“ There are extraordinary riches scattered around Mehrauli, with more than 440 monuments – from the 10th century to the British era – dotting a forest and the village itself. In the forest, most impressive are the time-ravaged tombs of Balban and Quli Khan, his son, and the Jamali Khamali mosque, attached to the tomb of the Sufi poet Jamali. To the west is the 16th-century Rajon ki Baoli, Delhi's finest step-well, with a monumental flight of steps. ”
Image by Mukul Banerjee Photography Getty Images
At the northern end of Mehrauli village is Adham Khan’s Mausoleum, which was once used as a British residence, then later as a police station and post office. Leading northwards from the tomb are the pre-Islamic walls of Lal Kot.

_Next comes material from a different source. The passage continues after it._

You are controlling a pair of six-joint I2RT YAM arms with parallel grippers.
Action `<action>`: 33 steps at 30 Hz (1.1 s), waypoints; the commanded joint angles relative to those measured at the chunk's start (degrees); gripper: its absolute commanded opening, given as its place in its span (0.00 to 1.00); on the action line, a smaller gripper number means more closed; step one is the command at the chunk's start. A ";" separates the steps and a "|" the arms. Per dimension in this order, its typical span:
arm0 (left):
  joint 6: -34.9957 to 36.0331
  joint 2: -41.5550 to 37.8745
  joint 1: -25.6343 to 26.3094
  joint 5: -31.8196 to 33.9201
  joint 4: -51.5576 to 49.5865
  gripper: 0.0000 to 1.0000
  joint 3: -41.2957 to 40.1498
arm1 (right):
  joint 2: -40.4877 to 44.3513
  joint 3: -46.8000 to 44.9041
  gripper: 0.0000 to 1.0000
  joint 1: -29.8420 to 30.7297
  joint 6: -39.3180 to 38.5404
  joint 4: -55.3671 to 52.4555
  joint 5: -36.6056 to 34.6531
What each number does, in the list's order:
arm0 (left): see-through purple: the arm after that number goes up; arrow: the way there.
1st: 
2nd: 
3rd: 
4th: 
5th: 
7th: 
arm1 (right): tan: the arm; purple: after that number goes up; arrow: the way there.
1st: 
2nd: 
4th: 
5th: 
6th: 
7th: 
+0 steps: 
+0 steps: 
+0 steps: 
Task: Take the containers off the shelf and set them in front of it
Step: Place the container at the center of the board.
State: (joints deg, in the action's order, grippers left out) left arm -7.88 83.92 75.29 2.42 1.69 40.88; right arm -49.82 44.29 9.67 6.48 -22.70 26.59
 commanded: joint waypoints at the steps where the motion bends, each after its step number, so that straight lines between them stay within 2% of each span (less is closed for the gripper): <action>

To the south of the village are the remains of the Mughal palace, the Zafar Mahal, once in the heart of the jungle. Next door to it is the Sufi shrine, the Dargah of Qutb Sahib. There is a small burial ground with one empty space that was intended for the last king of Delhi, Bahadur Shah Zafar, who died in exile in Burma (Myanmar) in 1862. South of here is a Lodi-era burial ground for hijras (tranvestites and eunuchs), Hijron ka Khanqah. The identity of those buried here is unknown, but it's a well-kept, peaceful place, revered by Delhi's hijra community. A little further south are Jahaz Mahal ('ship palace', also built by the Mughals) and the Haus i Shamsi tank.
You can reach the forested part of the park by turning right from the metro station onto Anuvrat Marg and walking around 500m. A good way to explore the ruins is by guided walking tour.